• Instructions for the task:
Produce a faithful copy of the data, one that leaves out the pictures.

|---|

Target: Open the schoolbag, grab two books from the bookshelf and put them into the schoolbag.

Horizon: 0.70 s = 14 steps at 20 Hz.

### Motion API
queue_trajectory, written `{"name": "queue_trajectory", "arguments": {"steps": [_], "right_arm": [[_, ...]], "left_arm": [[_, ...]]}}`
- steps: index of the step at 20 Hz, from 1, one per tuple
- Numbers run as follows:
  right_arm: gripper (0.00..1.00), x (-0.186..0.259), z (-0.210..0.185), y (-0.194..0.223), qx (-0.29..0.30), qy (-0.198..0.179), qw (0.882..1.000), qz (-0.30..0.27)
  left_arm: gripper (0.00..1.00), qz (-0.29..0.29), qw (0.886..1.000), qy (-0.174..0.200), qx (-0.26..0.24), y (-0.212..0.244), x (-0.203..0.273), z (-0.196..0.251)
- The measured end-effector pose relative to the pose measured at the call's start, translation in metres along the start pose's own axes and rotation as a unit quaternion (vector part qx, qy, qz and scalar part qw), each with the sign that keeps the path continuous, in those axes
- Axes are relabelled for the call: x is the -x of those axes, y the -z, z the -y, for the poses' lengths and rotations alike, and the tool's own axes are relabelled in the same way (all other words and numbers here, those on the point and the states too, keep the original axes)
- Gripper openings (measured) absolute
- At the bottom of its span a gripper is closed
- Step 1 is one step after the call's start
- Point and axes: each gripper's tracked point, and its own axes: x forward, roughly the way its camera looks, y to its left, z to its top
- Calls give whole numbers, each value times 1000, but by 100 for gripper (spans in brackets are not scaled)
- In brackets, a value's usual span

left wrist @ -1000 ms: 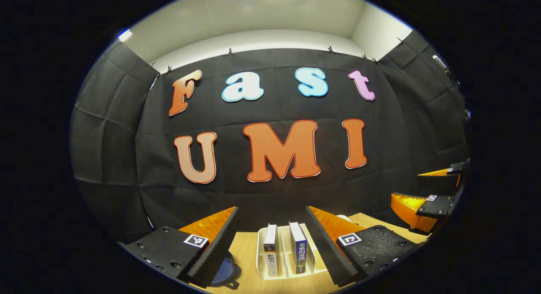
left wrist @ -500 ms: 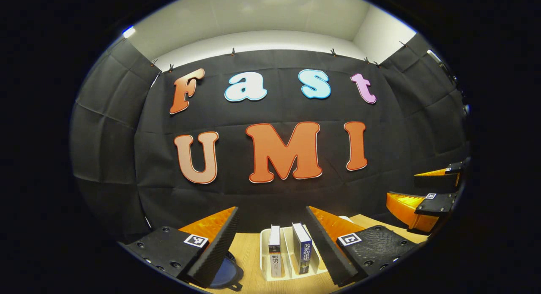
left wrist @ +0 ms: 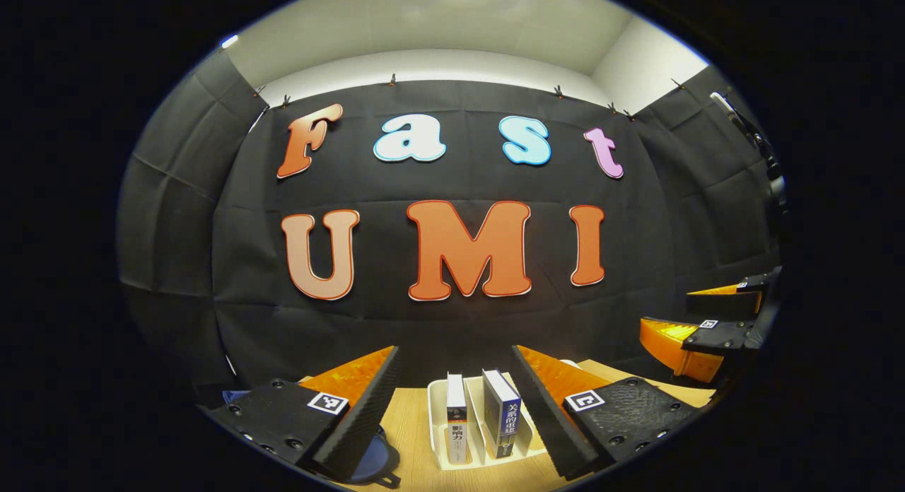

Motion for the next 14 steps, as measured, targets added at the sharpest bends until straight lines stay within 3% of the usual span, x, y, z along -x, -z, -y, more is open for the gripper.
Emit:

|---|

• Exercise response:
Target: Open the schoolbag, grab two books from the bookshelf and put them into the schoolbag.

Horizon: 0.70 s = 14 steps at 20 Hz.

### Motion API
queue_trajectory, written `{"name": "queue_trajectory", "arguments": {"steps": [_], "right_arm": [[_, ...]], "left_arm": [[_, ...]]}}`
- steps: index of the step at 20 Hz, from 1, one per tuple
- Numbers run as follows:
  right_arm: gripper (0.00..1.00), x (-0.186..0.259), z (-0.210..0.185), y (-0.194..0.223), qx (-0.29..0.30), qy (-0.198..0.179), qw (0.882..1.000), qz (-0.30..0.27)
  left_arm: gripper (0.00..1.00), qz (-0.29..0.29), qw (0.886..1.000), qy (-0.174..0.200), qx (-0.26..0.24), y (-0.212..0.244), x (-0.203..0.273), z (-0.196..0.251)
- The measured end-effector pose relative to the pose measured at the call's start, translation in metres along the start pose's own axes and rotation as a unit quaternion (vector part qx, qy, qz and scalar part qw), each with the sign that keeps the path continuous, in those axes
- Axes are relabelled for the call: x is the -x of those axes, y the -z, z the -y, for the poses' lengths and rotations alike, and the tool's own axes are relabelled in the same way (all other words and numbers here, those on the point and the states too, keep the original axes)
- Gripper openings (measured) absolute
- At the bottom of its span a gripper is closed
- Step 1 is one step after the call's start
- Point and axes: each gripper's tracked point, and its own axes: x forward, roughly the way its camera looks, y to its left, z to its top
- Calls give whole numbers, each value times 1000, but by 100 for gripper (spans in brackets are not scaled)
- In brackets, a value's usual span

left wrist @ -1000 ms: 
left wrist @ -500 ms: 
left wrist @ +0 ms: 

Motion for the next 14 steps, as measured, targets added at the sharpest bends until straight lines stay within 3% of the usual span, x, y, z along -x, -z, -y, more is open for the gripper.
Emit:

The response to the exercise is now complete.